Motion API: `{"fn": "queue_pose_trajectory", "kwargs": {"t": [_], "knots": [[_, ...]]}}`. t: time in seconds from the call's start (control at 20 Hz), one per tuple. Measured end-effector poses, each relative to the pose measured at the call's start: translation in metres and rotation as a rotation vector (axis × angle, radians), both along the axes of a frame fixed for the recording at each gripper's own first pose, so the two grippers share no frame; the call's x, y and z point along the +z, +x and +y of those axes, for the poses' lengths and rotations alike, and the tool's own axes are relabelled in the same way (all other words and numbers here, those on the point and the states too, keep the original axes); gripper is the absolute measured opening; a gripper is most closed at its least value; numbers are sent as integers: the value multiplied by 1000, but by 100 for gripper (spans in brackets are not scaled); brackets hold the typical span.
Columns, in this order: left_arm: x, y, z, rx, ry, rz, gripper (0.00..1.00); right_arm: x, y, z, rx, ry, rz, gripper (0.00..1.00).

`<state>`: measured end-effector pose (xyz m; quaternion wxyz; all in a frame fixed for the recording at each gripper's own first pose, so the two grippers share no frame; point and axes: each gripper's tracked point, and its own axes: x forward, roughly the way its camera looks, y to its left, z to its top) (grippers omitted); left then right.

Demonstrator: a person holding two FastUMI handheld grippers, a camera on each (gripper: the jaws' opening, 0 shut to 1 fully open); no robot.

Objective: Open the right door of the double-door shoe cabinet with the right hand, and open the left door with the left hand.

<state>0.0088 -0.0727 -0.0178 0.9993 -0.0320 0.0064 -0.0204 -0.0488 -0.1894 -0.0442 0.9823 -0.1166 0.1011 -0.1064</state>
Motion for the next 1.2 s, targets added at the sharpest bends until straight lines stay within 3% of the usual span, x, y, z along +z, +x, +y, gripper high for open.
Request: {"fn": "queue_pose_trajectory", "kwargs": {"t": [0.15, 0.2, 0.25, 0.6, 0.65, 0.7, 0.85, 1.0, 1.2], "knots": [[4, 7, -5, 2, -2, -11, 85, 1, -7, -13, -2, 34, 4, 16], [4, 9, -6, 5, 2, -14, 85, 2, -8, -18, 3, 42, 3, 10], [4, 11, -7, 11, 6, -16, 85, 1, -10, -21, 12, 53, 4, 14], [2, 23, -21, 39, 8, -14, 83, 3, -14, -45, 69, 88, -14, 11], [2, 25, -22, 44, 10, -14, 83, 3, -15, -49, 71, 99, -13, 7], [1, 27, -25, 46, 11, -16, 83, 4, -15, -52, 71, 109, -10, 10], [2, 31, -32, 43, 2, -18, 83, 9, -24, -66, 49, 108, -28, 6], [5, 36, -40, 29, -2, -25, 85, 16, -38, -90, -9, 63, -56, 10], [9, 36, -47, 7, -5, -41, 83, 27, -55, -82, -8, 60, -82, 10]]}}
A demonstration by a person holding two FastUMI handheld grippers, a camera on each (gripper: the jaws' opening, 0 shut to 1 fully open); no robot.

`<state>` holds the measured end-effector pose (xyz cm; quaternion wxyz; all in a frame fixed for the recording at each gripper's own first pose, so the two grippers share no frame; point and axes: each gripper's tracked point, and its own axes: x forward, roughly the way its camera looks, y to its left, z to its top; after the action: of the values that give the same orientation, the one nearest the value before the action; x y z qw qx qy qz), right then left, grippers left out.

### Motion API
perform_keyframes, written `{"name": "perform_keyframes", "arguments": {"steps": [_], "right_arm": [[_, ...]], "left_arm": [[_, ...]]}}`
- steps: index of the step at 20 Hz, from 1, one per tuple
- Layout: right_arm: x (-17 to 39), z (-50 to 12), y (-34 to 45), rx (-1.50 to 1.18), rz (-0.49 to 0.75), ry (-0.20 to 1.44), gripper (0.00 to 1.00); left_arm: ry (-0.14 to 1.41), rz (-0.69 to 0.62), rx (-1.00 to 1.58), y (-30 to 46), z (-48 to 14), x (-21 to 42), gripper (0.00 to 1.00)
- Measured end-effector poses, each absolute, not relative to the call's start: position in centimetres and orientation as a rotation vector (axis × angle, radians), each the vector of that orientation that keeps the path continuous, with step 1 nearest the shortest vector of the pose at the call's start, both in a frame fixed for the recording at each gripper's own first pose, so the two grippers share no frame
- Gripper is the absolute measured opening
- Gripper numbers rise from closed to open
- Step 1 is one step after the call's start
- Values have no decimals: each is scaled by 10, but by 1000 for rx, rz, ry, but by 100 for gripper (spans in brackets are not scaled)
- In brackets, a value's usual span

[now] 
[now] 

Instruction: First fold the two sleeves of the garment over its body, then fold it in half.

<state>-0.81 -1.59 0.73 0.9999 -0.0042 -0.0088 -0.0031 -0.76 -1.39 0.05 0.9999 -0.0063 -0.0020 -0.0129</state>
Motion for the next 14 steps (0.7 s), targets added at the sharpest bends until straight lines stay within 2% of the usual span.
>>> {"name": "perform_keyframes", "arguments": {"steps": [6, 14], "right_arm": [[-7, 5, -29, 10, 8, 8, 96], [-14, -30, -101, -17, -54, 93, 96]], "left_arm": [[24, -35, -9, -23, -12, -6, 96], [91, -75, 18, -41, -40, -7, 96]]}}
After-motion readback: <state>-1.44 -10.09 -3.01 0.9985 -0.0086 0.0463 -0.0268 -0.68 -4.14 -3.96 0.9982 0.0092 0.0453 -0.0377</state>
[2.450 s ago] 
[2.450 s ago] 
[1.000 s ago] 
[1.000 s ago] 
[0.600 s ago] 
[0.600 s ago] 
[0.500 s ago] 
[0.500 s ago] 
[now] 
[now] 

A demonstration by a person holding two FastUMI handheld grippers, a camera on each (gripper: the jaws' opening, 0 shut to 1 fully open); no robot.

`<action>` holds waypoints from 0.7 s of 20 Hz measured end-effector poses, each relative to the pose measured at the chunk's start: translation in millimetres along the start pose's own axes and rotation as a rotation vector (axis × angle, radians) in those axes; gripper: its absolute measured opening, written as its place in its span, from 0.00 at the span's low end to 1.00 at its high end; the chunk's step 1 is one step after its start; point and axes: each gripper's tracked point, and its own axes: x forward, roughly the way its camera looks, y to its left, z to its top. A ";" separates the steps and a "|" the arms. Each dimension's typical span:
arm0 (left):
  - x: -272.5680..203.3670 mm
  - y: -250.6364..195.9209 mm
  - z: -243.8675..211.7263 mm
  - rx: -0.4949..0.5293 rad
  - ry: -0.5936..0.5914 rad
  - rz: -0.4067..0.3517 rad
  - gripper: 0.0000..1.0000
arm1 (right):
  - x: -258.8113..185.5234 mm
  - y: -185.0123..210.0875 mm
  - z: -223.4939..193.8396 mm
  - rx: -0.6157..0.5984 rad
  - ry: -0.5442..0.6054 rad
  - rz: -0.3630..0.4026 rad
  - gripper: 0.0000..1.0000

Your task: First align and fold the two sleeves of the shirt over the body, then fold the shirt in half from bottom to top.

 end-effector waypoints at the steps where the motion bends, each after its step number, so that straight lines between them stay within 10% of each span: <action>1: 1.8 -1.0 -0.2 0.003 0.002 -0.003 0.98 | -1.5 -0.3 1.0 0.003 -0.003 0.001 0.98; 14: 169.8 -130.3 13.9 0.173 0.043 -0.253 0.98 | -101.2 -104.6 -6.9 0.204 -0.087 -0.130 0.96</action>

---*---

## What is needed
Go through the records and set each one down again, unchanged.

## The completed task
Motion API: `{"fn": "queue_pose_trajectory", "kwargs": {"t": [_], "knots": [[_, ...]]}}`. t: time in seconds from the call's start (control at 20 Hz), one per tuple. Measured end-effector poses, each relative to the pose measured at the call's start: translation in metres and rotation as a rotation vector (axis × angle, radians), both along the axes of a frame fixed for the recording at each gripper's own first pose, so the two grippers share no frame; the call's x, y and z point along the +z, +x and +y of those axes, for the poses' lengths and rotations alike, and the tool's own axes are relabelled in the same way (all other words and numbers here, those on the point and the states too, keep the original axes); gripper is the absolute measured opening; a gripper is most closed at its least value; numbers are sent as integers: the value multiplied by 1000, but by 100 for gripper (spans in brackets are not scaled); brackets hold the typical span.
Columns, in this order: left_arm: x, y, z, rx, ry, rz, gripper (0.00..1.00); right_arm: x, y, z, rx, ry, rz, gripper (0.00..1.00).

`<state>`: measured end-effector pose (xyz m; quaternion wxyz; all in a frame fixed for the recording at each gripper's own first pose, so the two grippers share no frame; point and axes: each gripper's tracked point, and its own axes: x forward, roughly the way its camera looks, y to its left, z to its top) (grippers omitted); left then right.

Demonstrator: a person holding two FastUMI handheld grippers, a camera on each (gripper: the jaws' opening, 0 shut to 1 fully open); no robot.

Objective: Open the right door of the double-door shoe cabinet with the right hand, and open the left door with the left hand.

<state>0.0088 -0.0727 -0.0178 0.9993 -0.0320 0.0064 -0.0204 -0.0488 -0.1894 -0.0442 0.9823 -0.1166 0.1011 -0.1064</state>
Motion for the next 1.2 s, targets added at the sharpest bends until straight lines stay within 3% of the usual span, x, y, z along +z, +x, +y, gripper high for open.
Request: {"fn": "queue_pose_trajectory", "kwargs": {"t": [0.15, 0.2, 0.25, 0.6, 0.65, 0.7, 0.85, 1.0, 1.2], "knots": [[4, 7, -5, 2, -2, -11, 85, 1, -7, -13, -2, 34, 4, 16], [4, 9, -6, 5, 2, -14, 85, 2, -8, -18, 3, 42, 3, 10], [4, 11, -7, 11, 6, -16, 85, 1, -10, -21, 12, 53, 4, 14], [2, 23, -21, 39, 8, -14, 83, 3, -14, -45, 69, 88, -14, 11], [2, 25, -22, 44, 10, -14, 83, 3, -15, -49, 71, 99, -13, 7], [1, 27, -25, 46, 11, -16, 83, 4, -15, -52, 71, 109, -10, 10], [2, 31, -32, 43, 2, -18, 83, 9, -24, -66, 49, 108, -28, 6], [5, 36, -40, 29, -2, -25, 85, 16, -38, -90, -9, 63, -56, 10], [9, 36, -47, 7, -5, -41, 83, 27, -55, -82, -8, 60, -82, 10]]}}
A demonstration by a person holding two FastUMI handheld grippers, a camera on each (gripper: the jaws' opening, 0 shut to 1 fully open); no robot.

`<state>` holds the measured end-effector pose (xyz cm; quaternion wxyz; all in a frame fixed for the recording at each gripper's own first pose, so the two grippers share no frame; point and axes: each gripper's tracked point, and its own axes: x forward, roughly the way its camera looks, y to its left, z to its top; after the action: of the values that give the same orientation, the one nearest the value before the action; x y z qw qx qy qz), right then left, grippers left out.

### Motion API
perform_keyframes, written `{"name": "perform_keyframes", "arguments": {"steps": [_], "right_arm": [[_, ...]], "left_arm": [[_, ...]]}}`
- steps: index of the step at 20 Hz, from 1, one per tuple
- Layout: right_arm: x (-17 to 39), z (-50 to 12), y (-34 to 45), rx (-1.50 to 1.18), rz (-0.49 to 0.75), ry (-0.20 to 1.44), gripper (0.00 to 1.00); left_arm: ry (-0.14 to 1.41), rz (-0.69 to 0.62), rx (-1.00 to 1.58), y (-30 to 46), z (-48 to 14), x (-21 to 42), gripper (0.00 to 1.00)
- Measured end-effector poses, each absolute, not relative to the call's start: position in centimetres and orientation as a rotation vector (axis × angle, radians), each the vector of that orientation that keeps the path continuous, with step 1 nearest the shortest vector of the pose at the call's start, both in a frame fixed for the recording at each gripper's own first pose, so the two grippers share no frame
- Gripper is the absolute measured opening
- Gripper numbers rise from closed to open
- Step 1 is one step after the call's start
- Values have no decimals: each is scaled by 10, but by 1000 for rx, rz, ry, but by 100 for gripper (spans in brackets are not scaled)
- In brackets, a value's usual span

[now] 
[now] 

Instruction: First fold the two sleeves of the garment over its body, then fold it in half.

<state>-0.81 -1.59 0.73 0.9999 -0.0042 -0.0088 -0.0031 -0.76 -1.39 0.05 0.9999 -0.0063 -0.0020 -0.0129</state>
Motion for the next 14 steps (0.7 s), targets added at the sharpest bends until straight lines stay within 2% of the usual span.
>>> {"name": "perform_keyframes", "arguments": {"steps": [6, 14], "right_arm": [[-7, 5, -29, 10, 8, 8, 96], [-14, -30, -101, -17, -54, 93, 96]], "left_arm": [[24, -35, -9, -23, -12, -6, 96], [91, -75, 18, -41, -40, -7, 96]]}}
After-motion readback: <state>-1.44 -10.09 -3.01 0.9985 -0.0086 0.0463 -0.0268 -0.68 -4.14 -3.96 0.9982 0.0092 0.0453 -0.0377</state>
[2.450 s ago] 
[2.450 s ago] 
[1.000 s ago] 
[1.000 s ago] 
[0.600 s ago] 
[0.600 s ago] 
[0.500 s ago] 
[0.500 s ago] 
[now] 
[now] 

A demonstration by a person holding two FastUMI handheld grippers, a camera on each (gripper: the jaws' opening, 0 shut to 1 fully open); no robot.

`<action>` holds waypoints from 0.7 s of 20 Hz measured end-effector poses, each relative to the pose measured at the chunk's start: translation in millimetres along the start pose's own axes and rotation as a rotation vector (axis × angle, radians) in those axes; gripper: its absolute measured opening, written as its place in its span, from 0.00 at the span's low end to 1.00 at its high end; the chunk's step 1 is one step after its start; point and axes: each gripper's tracked point, and its own axes: x forward, roughly the way its camera looks, y to its left, z to its top. A ";" separates the steps and a "|" the arms. Each dimension's typical span:
arm0 (left):
  - x: -272.5680..203.3670 mm
  - y: -250.6364..195.9209 mm
  - z: -243.8675..211.7263 mm
  - rx: -0.4949..0.5293 rad
  - ry: -0.5936..0.5914 rad
  - rz: -0.4067..0.3517 rad
  - gripper: 0.0000..1.0000
arm1 (right):
  - x: -258.8113..185.5234 mm
  - y: -185.0123..210.0875 mm
  - z: -223.4939..193.8396 mm
  - rx: -0.6157..0.5984 rad
  - ry: -0.5442..0.6054 rad
  - rz: -0.3630..0.4026 rad
  - gripper: 0.0000..1.0000

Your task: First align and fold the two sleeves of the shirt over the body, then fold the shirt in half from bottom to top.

 end-effector waypoints at the steps where the motion bends, each after its step number, so that straight lines between them stay within 10% of each span: <action>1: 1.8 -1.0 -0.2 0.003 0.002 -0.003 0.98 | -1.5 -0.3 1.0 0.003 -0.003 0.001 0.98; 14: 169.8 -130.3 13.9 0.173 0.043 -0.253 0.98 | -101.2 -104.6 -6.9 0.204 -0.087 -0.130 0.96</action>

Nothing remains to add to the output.